The warning came from fashion chain Next, which has joined a list of retailers and manufacturers warning that higher cotton prices are about to hit the High Street.

Industry analysts are warning the era of cheap clothing and fast fashions, with prices falling every year, could be over.

Recent official figures from the Office of National Statistics(ONS) picked up the first annual increase in clothing and footwear prices for 18 years.

Details from Next and others suggest this will continue through 2011.

Apart from the impact of higher cotton prices, shoppers will also have to cope with the increase in VAT from 17.5per cent to 20per cent in January.

Households are also being squeezed by a new rise in the cost of food and spiralling energy bills ahead of the winter.

The fashion and homewares group said price hikes early next year were likely to be at the top end of its previous 5-8per cent forecast after the cost of cotton continued to soar.

It added there could be further price rises if the 'speculative bubble' in cotton prices carries on.

Cotton prices are running at a 15 year high after crops were hit in Pakistan and China by disastrous floods in recent months.

Separately, the Indian authorities are rationing cotton exports while City speculators have bought up large quantities in the hope of making a killing.

Primark, Debenhams, the jeans maker Levi Strauss and Hanesbrand, which owns the Wonderbra brand, have also warned of higher prices.

Next warned: 'As a result of further rises in the price of cotton, retail price rises are likely to be at the top end of our previously stated 5-8per cent range for the first quarter of next year.

'The longevity of what appears to be a speculative bubble in cotton prices will be critical in determining prices.'

The company said it is looking for new cotton suppliers, outside of India, China and Pakistan, in order to keep down prices.

Hanesbrand chief executive, Richard A. Noll, said: 'The world has radically changed. There is a clear understanding that prices need to go up in this kind of environment.'

The news on higher cotton prices hit the value of shares in Next and other fashion retailers, notably Marks & Spencer.
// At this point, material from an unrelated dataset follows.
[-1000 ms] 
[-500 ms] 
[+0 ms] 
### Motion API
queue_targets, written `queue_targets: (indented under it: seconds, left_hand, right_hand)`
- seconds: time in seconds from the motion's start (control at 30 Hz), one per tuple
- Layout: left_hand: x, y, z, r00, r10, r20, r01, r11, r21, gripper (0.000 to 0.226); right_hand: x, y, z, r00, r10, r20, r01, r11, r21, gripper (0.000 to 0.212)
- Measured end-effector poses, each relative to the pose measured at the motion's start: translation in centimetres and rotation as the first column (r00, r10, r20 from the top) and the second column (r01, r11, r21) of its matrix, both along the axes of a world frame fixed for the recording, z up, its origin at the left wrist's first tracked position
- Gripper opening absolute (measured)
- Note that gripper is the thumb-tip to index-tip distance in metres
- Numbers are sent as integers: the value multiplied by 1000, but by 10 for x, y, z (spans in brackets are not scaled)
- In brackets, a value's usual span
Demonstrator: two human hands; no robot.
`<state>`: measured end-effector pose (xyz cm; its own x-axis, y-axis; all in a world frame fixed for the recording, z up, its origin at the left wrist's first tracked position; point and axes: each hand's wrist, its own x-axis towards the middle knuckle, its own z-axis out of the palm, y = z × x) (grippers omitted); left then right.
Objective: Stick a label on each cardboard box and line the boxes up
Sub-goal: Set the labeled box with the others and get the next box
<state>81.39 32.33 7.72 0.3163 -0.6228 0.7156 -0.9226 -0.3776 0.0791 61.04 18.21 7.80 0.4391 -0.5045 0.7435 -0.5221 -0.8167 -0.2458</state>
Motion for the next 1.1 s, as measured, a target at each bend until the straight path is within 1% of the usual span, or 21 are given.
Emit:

Next also released sales figures for the three months to October 30, which revealed a worsening performance in its high street stores. Sales were down 3.3per cent in stores that have been open for more than a year.

However, the firm said strong showing in its online arm Next Directory and additional sales from new outlets 'more than made up' for this decline.

Directory sales rose 7.9per cent, which helped lift Next's total sales for the three month period by 2.2per cent. Next confirmed expectations for annual profits of between £535 million and £560 million.

Matthew McEachran, retail analyst at Singer Capital Markets, said the sales update showed Next 'performed reasonably well' but were 'not quite as good as hoped'.